The Montana Attorney General’s office maintains that intentionally taking a life is illegal, and that the issue of assisted suicide is the Legislature’s responsibility, not the courts.

Assistant Attorney General Jennifer Anders argued that Montana has no formal evaluation process, safeguards or regulations in place to provide guidance or oversight for doctor-assisted suicide. She said ruling in favor of the plaintiffs would invite a flood of litigation.

District Judge Dorothy McCarter at one point asked the attorneys general why the state felt compelled to preserve the life of someone who is suffering and wants to die.

“I mean, we put our pets to sleep when they’re suffering like that, and that’s considered humane,” McCarter said. “And yet, if we want to do it to our loved ones, it’s considered murder.”

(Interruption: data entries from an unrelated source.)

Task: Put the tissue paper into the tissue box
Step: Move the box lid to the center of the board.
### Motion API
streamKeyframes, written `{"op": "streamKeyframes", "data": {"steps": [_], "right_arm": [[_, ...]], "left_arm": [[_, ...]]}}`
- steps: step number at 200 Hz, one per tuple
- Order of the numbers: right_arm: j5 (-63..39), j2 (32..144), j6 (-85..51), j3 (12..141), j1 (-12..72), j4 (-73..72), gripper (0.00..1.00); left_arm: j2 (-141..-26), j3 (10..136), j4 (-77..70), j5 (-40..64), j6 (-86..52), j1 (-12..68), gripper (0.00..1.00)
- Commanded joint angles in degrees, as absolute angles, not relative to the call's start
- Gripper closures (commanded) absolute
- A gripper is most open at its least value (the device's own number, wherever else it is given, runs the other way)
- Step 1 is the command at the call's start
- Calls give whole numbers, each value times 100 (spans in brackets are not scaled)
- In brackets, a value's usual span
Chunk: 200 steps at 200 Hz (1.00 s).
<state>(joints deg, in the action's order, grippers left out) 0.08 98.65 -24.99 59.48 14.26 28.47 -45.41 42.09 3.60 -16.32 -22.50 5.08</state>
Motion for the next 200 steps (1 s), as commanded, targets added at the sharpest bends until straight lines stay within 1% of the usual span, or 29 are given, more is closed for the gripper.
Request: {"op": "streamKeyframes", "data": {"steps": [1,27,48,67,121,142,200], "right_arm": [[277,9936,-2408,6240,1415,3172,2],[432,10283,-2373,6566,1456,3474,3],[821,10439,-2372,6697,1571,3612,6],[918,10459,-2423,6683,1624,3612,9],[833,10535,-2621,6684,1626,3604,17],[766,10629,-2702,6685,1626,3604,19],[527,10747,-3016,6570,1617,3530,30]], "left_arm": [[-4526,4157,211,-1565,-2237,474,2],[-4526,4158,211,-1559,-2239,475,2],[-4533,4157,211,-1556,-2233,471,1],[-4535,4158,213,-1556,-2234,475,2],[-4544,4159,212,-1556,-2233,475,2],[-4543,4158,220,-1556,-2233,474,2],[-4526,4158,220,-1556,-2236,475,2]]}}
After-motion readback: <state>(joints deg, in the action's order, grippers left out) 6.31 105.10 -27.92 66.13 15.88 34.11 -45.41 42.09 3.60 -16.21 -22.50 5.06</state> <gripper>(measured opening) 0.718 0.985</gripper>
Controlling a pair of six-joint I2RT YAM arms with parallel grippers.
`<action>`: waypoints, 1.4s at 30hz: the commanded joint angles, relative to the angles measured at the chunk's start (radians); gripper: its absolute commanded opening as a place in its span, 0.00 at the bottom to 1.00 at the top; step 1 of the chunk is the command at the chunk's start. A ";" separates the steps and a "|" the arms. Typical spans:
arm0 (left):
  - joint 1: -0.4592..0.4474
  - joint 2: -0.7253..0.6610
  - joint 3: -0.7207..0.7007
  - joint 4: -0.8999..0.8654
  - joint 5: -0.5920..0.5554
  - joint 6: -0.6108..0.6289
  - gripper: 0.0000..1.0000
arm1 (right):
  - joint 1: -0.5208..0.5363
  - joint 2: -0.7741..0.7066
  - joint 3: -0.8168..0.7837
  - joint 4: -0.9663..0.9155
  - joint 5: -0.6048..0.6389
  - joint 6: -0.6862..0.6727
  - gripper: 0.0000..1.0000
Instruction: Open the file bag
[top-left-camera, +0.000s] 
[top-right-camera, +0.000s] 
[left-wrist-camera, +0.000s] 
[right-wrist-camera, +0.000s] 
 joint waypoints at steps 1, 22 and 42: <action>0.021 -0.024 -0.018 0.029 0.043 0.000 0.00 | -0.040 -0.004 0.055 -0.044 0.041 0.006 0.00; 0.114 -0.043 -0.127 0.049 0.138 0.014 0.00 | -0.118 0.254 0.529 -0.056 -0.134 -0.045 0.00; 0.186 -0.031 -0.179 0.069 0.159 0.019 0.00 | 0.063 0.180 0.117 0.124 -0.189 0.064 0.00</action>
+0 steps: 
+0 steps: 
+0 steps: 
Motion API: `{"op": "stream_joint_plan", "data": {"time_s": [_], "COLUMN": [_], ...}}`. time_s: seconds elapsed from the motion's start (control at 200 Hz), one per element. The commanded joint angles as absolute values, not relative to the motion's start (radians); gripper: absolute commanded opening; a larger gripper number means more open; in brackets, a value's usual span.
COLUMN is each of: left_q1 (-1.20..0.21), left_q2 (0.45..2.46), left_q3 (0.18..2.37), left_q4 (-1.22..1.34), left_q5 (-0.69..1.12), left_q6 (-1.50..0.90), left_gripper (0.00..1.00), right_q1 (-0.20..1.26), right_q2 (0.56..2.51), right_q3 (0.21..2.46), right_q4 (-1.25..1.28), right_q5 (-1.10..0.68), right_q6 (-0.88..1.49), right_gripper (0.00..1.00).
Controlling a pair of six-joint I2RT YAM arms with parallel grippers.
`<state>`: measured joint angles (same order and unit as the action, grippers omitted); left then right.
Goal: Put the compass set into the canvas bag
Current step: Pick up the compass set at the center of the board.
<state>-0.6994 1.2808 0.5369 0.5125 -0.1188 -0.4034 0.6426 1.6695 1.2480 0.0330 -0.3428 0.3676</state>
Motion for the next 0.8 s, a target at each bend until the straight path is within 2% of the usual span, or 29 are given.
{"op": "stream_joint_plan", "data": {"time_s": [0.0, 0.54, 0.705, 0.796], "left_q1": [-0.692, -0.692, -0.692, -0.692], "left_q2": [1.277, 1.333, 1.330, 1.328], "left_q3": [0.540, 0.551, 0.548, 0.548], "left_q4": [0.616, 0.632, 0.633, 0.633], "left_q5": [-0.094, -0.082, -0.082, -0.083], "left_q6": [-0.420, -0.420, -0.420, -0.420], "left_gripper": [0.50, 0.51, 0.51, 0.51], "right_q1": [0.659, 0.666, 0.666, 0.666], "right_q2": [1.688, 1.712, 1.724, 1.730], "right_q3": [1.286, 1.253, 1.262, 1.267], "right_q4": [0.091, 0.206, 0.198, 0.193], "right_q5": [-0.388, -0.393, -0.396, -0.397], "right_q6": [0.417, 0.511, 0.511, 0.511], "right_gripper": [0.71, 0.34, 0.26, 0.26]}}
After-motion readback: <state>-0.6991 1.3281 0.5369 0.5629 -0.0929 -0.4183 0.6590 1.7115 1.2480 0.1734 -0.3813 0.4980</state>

Tucker told McCarter that the phrase “assisted suicide,” which was used several times during the hearing, is pejorative and value-laden and has been rejected by numerous medical organizations.

“For people like Bob Baxter, who had surgery and radiation and chemotherapy, he doesn’t at all believe that choosing a peaceful death is a form of suicide,” she said.

She said Baxter was too sick to attend the hearing, but in a statement he said he is dying of a “painful, limiting” disease and wants the “choice to die with dignity.”

“I want my doctor to be able to prescribe medication for a peaceful death,” Baxter said. “I want to be able to gather my loved ones and die with dignity in my own home.”

In 1997, the U.S. Supreme Court ruled that terminally ill patients have no constitutional right to doctor-assisted suicide, but did nothing to prevent states from legalizing the process. Since then, only Oregon has done so.

Under Montana law, helping someone try to commit suicide is a crime. If an assisted suicide attempt is successful, a person can be charged with murder. If the attempt fails, a person can be charged with aiding or soliciting suicide, which carries a maximum penalty of 10 years in prison and a $50,000 fine.